> What this task involves:
Give again only those lines from the start of the entries through the line holding "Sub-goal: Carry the", leaving them as they are.

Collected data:
----------
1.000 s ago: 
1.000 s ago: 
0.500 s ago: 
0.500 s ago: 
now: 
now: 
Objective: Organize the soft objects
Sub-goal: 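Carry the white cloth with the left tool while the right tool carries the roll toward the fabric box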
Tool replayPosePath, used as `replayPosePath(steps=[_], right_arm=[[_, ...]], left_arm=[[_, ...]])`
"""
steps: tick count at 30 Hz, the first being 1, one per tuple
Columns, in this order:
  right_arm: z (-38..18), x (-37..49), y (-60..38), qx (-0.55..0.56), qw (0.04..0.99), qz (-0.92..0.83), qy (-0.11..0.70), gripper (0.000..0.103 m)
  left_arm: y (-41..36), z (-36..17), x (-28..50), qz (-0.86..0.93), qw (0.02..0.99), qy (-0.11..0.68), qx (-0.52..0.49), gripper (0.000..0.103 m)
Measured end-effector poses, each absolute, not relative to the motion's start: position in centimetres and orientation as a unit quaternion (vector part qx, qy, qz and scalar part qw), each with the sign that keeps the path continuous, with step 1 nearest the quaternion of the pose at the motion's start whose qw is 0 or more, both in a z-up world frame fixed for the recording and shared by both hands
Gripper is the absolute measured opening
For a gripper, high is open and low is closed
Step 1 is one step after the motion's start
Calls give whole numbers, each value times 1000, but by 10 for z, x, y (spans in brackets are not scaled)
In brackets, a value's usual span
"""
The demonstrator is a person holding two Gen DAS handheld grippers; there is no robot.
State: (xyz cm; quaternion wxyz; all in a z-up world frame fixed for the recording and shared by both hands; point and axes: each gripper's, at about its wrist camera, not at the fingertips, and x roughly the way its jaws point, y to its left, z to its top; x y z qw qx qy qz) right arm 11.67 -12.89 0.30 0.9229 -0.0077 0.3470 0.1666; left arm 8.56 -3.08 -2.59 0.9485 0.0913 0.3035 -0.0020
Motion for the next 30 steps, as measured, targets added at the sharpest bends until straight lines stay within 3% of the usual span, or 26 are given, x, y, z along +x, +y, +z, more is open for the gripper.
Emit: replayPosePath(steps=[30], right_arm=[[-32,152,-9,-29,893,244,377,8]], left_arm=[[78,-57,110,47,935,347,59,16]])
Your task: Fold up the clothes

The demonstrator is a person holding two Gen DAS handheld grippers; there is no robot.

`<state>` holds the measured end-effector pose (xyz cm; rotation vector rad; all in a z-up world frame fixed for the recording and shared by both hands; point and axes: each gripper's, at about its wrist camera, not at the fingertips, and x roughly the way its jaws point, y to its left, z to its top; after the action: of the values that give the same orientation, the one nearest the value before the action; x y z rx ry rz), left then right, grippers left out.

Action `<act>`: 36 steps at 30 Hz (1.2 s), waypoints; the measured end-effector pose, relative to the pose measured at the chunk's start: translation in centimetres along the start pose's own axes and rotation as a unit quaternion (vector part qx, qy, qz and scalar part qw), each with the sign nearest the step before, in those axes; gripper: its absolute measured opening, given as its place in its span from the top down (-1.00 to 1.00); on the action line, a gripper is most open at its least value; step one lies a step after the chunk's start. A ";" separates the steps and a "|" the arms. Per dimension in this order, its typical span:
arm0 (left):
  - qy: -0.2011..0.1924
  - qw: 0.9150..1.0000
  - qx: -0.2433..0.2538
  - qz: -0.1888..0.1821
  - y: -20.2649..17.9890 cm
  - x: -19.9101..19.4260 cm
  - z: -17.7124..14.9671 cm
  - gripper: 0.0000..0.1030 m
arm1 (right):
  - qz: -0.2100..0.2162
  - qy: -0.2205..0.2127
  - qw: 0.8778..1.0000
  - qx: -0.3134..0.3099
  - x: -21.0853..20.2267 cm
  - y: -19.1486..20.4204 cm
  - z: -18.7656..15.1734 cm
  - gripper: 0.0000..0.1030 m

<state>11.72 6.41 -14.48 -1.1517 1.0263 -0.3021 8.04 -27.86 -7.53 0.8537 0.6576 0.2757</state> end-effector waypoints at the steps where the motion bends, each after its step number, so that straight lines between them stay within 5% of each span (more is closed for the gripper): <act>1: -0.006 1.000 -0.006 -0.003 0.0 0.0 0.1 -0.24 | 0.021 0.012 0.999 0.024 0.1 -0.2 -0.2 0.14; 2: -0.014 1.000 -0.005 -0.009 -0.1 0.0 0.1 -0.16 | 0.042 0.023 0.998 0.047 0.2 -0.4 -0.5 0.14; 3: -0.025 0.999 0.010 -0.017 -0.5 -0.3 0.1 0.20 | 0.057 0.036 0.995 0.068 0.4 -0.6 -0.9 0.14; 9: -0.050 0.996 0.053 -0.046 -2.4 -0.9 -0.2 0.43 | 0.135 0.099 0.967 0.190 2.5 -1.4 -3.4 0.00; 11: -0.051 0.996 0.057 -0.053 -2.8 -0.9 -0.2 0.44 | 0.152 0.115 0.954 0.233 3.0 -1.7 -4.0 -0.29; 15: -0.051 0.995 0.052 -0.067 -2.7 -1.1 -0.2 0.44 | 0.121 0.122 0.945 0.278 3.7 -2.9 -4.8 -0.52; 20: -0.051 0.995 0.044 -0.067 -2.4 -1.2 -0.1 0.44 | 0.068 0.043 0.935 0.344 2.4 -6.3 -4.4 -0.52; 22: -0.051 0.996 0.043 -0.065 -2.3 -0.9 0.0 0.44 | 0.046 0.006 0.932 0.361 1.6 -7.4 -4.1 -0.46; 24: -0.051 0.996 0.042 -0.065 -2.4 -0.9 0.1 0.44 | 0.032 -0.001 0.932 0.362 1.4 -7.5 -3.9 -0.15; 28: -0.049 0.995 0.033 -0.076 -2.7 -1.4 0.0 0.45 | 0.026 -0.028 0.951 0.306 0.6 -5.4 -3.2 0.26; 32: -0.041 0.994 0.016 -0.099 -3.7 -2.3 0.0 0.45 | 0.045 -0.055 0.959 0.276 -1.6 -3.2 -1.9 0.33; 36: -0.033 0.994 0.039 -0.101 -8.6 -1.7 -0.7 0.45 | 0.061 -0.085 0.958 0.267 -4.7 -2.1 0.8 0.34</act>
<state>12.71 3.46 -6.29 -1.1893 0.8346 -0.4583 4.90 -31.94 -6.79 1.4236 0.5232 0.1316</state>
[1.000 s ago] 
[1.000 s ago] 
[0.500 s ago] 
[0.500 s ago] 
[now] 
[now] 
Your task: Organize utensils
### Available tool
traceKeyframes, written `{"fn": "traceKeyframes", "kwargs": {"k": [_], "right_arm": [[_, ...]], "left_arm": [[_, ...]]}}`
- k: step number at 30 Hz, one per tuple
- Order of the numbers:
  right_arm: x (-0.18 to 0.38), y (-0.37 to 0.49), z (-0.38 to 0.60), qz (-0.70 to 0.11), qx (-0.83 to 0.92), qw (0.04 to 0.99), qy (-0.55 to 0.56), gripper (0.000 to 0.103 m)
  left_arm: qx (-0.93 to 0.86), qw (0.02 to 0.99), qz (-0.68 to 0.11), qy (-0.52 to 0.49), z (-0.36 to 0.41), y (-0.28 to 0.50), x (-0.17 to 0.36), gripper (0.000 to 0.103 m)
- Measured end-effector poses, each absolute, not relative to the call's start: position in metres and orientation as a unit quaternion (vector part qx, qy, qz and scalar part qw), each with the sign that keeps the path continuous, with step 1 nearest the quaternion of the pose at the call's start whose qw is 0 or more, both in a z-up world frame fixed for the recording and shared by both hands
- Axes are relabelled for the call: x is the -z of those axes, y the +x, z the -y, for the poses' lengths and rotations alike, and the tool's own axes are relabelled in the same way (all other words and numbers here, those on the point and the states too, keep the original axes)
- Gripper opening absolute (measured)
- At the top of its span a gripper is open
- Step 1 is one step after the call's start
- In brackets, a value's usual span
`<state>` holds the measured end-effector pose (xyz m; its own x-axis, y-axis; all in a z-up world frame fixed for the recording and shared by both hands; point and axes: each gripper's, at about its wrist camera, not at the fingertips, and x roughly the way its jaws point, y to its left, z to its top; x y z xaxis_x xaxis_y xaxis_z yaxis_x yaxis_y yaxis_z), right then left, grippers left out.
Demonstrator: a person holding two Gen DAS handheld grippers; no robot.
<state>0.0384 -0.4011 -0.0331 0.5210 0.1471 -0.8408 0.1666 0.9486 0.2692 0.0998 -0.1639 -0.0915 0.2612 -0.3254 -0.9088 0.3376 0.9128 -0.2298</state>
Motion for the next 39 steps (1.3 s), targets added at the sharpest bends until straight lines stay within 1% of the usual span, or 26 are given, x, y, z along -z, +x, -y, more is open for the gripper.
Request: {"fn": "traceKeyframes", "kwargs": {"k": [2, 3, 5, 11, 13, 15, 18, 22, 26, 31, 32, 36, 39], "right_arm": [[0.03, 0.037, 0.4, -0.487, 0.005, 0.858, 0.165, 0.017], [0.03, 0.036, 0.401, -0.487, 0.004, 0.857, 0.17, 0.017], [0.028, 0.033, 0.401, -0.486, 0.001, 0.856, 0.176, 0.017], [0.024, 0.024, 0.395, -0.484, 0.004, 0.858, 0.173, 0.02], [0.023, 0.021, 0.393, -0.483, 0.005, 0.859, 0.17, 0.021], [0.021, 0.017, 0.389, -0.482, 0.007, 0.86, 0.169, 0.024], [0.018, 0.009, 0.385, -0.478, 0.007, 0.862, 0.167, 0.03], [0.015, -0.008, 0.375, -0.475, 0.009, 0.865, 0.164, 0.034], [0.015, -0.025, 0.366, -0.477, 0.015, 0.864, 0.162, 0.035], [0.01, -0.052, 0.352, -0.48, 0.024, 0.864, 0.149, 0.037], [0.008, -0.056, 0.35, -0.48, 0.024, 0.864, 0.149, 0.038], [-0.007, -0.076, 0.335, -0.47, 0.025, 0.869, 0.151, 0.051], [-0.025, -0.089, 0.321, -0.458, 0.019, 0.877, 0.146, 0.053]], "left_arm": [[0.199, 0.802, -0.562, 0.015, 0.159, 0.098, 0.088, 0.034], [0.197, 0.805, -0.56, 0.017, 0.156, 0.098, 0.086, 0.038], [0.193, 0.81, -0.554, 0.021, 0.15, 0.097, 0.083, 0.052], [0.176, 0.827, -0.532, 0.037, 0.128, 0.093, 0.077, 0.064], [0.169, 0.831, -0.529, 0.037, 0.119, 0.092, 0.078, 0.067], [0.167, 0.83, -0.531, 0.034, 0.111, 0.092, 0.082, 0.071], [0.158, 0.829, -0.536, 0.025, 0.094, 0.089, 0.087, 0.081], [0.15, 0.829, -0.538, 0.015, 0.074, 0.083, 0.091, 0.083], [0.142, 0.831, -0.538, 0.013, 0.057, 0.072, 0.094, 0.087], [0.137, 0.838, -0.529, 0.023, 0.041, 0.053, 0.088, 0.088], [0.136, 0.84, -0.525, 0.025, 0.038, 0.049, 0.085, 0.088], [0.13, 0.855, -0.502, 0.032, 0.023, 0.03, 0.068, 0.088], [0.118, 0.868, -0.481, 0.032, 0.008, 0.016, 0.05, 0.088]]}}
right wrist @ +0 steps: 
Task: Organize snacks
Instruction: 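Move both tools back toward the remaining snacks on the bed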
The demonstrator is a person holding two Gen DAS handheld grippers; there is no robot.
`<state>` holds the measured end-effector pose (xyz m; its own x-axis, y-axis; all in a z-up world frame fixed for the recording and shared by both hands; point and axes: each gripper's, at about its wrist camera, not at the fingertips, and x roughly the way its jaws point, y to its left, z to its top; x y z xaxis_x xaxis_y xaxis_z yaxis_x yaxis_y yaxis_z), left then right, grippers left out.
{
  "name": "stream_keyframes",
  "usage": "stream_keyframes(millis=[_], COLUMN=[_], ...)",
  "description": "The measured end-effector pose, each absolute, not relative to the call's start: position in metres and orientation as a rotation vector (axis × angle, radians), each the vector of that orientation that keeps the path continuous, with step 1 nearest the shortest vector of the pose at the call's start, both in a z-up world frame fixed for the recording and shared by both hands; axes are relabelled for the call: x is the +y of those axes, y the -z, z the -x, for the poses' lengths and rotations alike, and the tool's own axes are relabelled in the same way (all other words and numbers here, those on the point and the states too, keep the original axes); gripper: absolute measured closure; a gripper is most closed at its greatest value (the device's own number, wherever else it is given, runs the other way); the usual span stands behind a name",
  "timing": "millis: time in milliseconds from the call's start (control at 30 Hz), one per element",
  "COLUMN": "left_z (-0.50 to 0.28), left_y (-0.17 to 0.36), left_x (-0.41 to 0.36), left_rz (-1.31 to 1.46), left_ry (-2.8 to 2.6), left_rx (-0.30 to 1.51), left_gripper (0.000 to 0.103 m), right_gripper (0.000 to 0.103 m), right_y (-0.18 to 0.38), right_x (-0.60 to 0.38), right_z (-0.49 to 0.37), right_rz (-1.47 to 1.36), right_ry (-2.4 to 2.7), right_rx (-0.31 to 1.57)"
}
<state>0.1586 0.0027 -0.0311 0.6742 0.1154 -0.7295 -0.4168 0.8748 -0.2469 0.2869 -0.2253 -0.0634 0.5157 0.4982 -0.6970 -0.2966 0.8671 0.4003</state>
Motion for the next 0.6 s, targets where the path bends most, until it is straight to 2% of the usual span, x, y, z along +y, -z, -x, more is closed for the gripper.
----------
> Exercise result:
1.000 s ago: 
1.000 s ago: 
0.500 s ago: 
0.500 s ago: 
now: 
now: 
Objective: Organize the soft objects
Sub-goal: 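Carry the white cloth with the left tool while the right tool carries the roll toward the fabric box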

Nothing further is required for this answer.